You can wake up on a sunny morning, feeling better than you have in months. You can spend your morning classes in a pleasant peace. You can walk in the sun, hearing laughter, enjoying warm air on jacket-less skin, looking forward to enjoying the relaxing company of a good friend. You can, maybe for one of the first times in a pretty long while, be feeling almost ok about things, about your life, about what surrounds you, about the aches of the past and the unknowns of the future.

And in less than ten minutes, you can find yourself saying just about the worst thing that could possibly come out of your mouth. The meanest, coldest, bitterest thought that ever oozed along the sludgy bottom of your brain during your blackest moments somehow finds its way to your tongue.

And suddenly, you're back there, exposed, in all your full-blown ugly, and that wound, which seemed just about to start healing over, is ripped wide open all over again.
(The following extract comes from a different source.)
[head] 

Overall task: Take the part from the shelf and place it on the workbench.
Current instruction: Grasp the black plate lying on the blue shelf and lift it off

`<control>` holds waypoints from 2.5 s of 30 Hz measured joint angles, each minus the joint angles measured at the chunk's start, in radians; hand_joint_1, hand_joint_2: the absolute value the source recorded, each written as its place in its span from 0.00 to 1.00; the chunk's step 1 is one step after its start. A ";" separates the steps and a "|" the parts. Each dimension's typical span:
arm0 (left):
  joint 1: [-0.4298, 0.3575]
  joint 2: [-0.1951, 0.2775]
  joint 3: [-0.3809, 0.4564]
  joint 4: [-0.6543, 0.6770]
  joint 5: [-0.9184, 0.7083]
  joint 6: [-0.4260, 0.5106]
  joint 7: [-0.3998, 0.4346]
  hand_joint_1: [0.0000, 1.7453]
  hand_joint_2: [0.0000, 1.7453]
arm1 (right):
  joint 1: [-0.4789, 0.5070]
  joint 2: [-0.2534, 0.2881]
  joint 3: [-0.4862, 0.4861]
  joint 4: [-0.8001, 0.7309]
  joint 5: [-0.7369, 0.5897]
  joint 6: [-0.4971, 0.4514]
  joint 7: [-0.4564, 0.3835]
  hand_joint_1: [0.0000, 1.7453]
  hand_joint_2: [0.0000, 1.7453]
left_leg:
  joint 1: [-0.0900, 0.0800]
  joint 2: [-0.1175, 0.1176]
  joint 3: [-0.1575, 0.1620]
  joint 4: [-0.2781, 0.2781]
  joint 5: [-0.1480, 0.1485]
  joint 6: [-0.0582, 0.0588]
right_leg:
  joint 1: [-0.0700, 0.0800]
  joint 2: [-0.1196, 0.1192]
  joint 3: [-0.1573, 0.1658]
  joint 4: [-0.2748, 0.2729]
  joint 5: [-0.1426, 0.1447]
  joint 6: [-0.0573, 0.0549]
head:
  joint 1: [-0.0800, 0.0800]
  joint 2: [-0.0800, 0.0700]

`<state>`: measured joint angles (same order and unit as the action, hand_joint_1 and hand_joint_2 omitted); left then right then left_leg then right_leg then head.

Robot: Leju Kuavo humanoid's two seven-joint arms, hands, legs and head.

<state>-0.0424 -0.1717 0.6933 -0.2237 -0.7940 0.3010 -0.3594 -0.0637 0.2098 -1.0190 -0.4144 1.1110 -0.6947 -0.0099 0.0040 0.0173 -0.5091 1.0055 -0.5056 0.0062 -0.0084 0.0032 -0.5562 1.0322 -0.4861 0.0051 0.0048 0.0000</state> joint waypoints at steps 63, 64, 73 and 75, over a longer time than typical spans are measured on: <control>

And then you're outside, damage done, wondering where the hell it all came from. And if you you'll ever be free of it. If you'll ever get to that place where it isn't there, lurking, waiting for even the tiniest trigger to force itself in, plough under all your good intentions, put the lie to all your efforts to "do the right thing" and have you thrashing and spitting, lashing out at the nearest loved one like a wounded animal.

The past does not cease to exist because we wish it away. We cannot simply chose the version of it we like best, seal it in memory like a time capsule, and move on. It remains. And as much as we'd like to think we can choose a moment to cut it off, and then manufacture our present and future into what we'd prefer them to be, we don't escape what has been.
Even to the degree that we may seem to succeed in making fate our slave, our past remains. It inhabits us in shadows and continuing threads. We react against it, reconstrue it moment by monent, we unknowingly mimic and repeat . But is there. We are what we are because it was.
We try to twist it to fit while it is busy twisting us.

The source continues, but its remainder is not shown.